Exercise description: In the listing below, please print the line that contains "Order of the" and every line that follows it, exactly.

Input data:
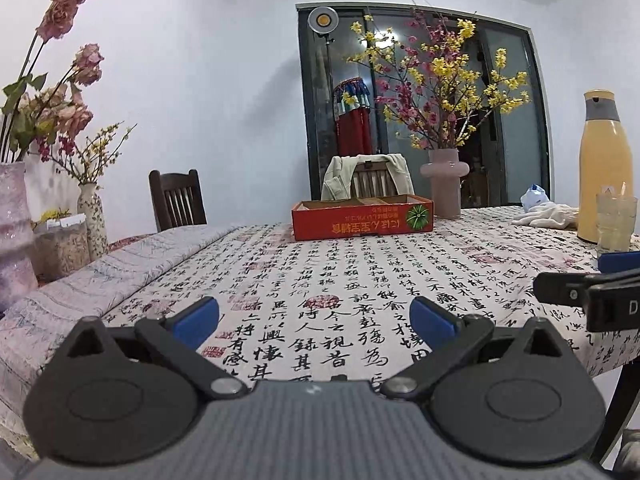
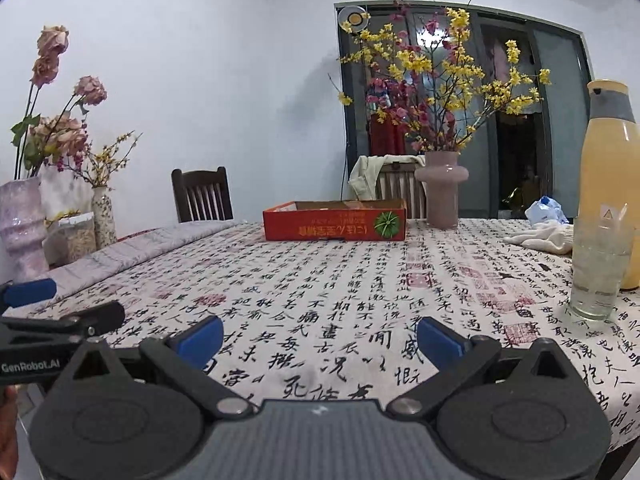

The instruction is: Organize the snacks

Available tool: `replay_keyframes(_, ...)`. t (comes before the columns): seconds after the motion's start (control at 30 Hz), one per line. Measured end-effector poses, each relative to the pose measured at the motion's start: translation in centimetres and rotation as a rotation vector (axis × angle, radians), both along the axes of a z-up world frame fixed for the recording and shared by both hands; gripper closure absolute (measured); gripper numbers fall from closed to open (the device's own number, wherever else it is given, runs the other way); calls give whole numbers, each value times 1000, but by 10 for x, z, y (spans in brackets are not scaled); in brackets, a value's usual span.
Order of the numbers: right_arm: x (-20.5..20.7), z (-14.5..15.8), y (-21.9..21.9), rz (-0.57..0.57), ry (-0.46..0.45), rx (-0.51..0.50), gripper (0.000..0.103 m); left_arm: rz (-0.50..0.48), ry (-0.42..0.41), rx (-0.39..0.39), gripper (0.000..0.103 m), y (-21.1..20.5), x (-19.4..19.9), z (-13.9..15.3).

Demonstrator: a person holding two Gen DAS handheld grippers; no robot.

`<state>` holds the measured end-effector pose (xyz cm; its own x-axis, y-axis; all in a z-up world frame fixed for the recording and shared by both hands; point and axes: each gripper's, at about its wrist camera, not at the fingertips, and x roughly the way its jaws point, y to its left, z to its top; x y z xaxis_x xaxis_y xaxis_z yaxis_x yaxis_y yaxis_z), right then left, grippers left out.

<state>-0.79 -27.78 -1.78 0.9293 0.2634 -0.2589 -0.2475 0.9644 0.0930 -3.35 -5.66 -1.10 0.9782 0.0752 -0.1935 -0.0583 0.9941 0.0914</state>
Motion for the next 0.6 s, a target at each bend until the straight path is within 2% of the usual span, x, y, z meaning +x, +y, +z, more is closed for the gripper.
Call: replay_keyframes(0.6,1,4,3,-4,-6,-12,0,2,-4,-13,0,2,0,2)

Answer for this exercise:
Order of the numbers: right_arm: x (-20.5..20.7), z (-14.5..15.8), y (-21.9..21.9), rz (-0.57..0.57), ry (-0.46..0.45), rx (-0.51..0.50), gripper (0.000..0.103 m); left_arm: rz (-0.50..0.48), ry (-0.42..0.41), rx (-0.39..0.39), gripper (0.000..0.103 m), y (-21.1..20.5), x (-19.4..19.9), z (-13.9..15.3).

Demonstrator: a person holding two Gen DAS handheld grippers; no robot.

`<state>` holds the measured end-effector pose (xyz cm; its own x-axis, y-axis; all in a z-up world frame fixed for the recording and shared by both hands; point and axes: each gripper's, at about its wrist camera, not at the fingertips, and x roughly the way its jaws point, y to its left, z to its top; x y z xaxis_x xaxis_y xaxis_z yaxis_x yaxis_y yaxis_z), right then left, grippers left out.

<state>-0.79 -27.78 -1.78 0.9293 0.2634 -0.2589 -0.2475 0.9644 0.0930 -3.35 -5.66 -1.10 0.9782 0.0752 -0.1935 -0.0583 0.9941 0.0914</state>
Motion for the next 0.6 s, a target at each bend until the straight path is within 2% of the usual span, x, y, z meaning +x, +y, +z, more is closed for the gripper.
Call: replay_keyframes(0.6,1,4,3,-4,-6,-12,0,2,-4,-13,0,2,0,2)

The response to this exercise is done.